Second entry - I went out today to try and capture something amazing, but in the end, I'm going back to this pic I almost posted a while ago.






This fairy-tale cottage is part of a museum in Switzerland. I thought it was enchanting, so I snabbed the pic a couple weeks ago.


----------



## chrispenycate (Oct 25, 2009)

I still think I paint better pictures with words, but here goes…


----------



## UltraCulture (Oct 26, 2009)

Running out of time so i'll stick this in for my 2nd effort.


----------



## Lady of Winterfell (Oct 26, 2009)

Just letting everyone know I will post up the voting tomorrow.


----------



## Sephiroth (Oct 26, 2009)




----------



## Tillane (Oct 26, 2009)

Wow.  That top one is absolutely stunning, Seph.


----------



## Sephiroth (Oct 26, 2009)

Cheers, Til!    

Most of the credit goes to the Pass of Killiecrankie, though.  What a place!

Site of a famous battle which is the subject of a great song, too. 

Was just lucky that it decided to stop raining long enough to let us take some pictures.


----------



## Ursa major (Oct 26, 2009)

What a place indeed, Seph. And a wonderful picture.

(There are so many beautiful things in there, but I think all those colourful trees are perfectly set off by the blue-greys of that river. And then there's the sky; and the distant valley....)


----------



## Sephiroth (Oct 26, 2009)

Thanks, Ursa.  The light on the distant slope was a welcome touch, and most fortuitous, because it was _very _far from being a sunny day.  


Incidentally, it's the site of 'Soldier's Leap', _"_[SIZE=-1]_where, it is said, Donald MacBean, a government soldier, avoided certain capture or death by jumping 5.5m (18.5 feet) across the river after the Battle of Killiecrankie on 27th July 1689."

_(Note: not the exact spot in the picture...) 
[/SIZE]


----------



## Wybren (Oct 26, 2009)

Sephiroth said:


>



* Picks jaw up from the floor*

WOW, that is beautiful!! Well done!


----------



## Erin99 (Oct 26, 2009)

And wow. Seph, I _do_ like that shot.  Didn't know we'd pick similar spots.........


----------



## Erin99 (Oct 26, 2009)

Sorry to double post. But:



AE35Unit said:


> I have no lens shade so had to use my hand-could also do with a polarizer but one for a 77mm thread is beyond my budget!

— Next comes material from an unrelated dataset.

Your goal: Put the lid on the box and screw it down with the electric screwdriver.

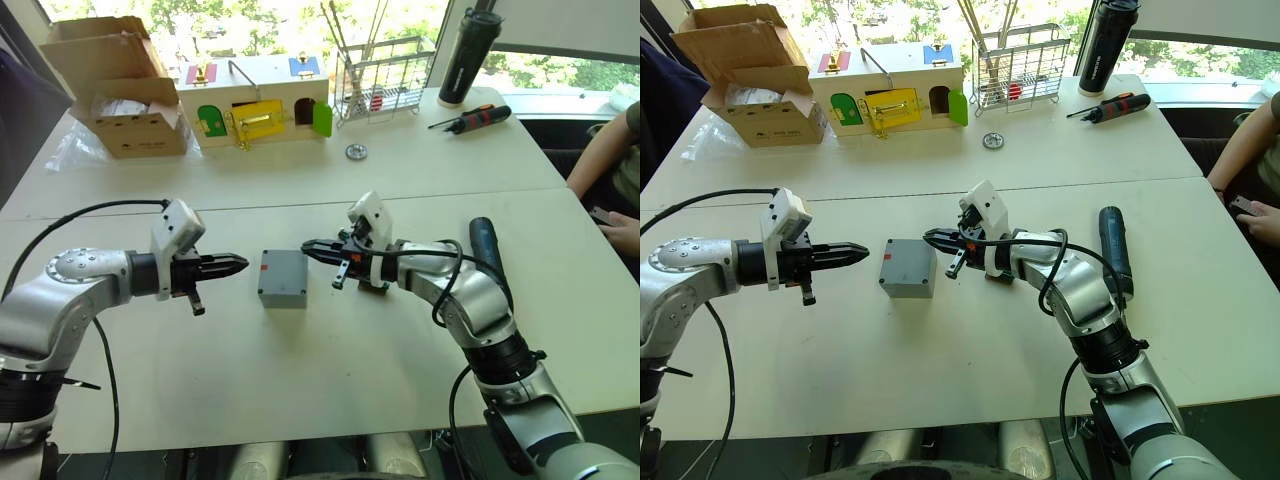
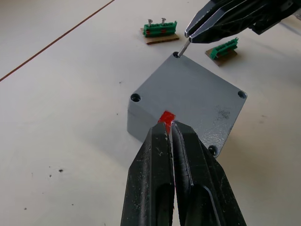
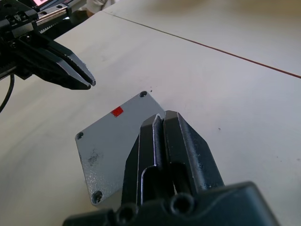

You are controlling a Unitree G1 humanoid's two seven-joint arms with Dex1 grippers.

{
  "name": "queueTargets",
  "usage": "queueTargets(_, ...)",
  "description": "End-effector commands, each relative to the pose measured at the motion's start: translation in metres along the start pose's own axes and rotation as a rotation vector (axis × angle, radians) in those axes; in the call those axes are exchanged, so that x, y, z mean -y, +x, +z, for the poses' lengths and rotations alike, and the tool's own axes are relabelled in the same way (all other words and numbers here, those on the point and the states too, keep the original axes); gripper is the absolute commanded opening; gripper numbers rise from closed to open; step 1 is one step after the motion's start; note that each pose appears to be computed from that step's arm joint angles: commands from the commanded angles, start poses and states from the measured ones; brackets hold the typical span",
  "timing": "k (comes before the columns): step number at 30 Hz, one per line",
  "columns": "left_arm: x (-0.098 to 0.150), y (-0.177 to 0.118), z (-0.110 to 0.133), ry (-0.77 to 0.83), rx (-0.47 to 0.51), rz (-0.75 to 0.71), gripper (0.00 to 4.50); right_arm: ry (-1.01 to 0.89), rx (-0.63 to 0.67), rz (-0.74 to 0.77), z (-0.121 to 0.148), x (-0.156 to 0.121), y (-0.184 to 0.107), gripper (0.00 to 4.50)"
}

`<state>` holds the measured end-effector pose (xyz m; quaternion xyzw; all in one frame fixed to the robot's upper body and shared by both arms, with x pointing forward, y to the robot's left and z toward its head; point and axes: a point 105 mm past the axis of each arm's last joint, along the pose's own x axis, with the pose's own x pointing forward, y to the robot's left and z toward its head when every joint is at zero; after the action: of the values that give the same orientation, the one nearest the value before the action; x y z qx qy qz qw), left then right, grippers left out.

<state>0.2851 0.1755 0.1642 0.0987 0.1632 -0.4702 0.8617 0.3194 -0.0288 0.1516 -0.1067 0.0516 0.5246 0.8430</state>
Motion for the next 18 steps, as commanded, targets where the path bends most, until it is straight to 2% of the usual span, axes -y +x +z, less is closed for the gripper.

I'm not sure which type you mean, but you can get cheap circular ones from the place I use regularly, with free P&P: 7dayshop.com - Online Store



Anyway, Taly, congratulations! I voted for you in the last challenge, too! A well-deserved win and a theme to get us thinking.


----------



## Wybren (Oct 26, 2009)

*once again picks jaw up from floor*

Loopy they are beautiful! 

man this is going to be a tough month


----------



## Erin99 (Oct 26, 2009)

Oh, wow, thank you, Wy! It's so hard not to end up posting similar shots to Seph, since we seem to always be taking the same kind of shots (and cos we got to the same places to shoot our pics). I didn't realise my shot would be so similar to his; I hadn't seen this thread until I got home and downloaded yesterday's shots and hurriedly posted sme up before the poll.............


----------



## Overread (Oct 26, 2009)

*ahem puts it in the right place now*

liking those pinecones Liesha! 

Thought I would enter something even though its not that autumy 





it sort of works - maybe..


----------



## Sephiroth (Oct 26, 2009)

Hey, it's not _that _similar, Leish.   Different angles, different view, etc...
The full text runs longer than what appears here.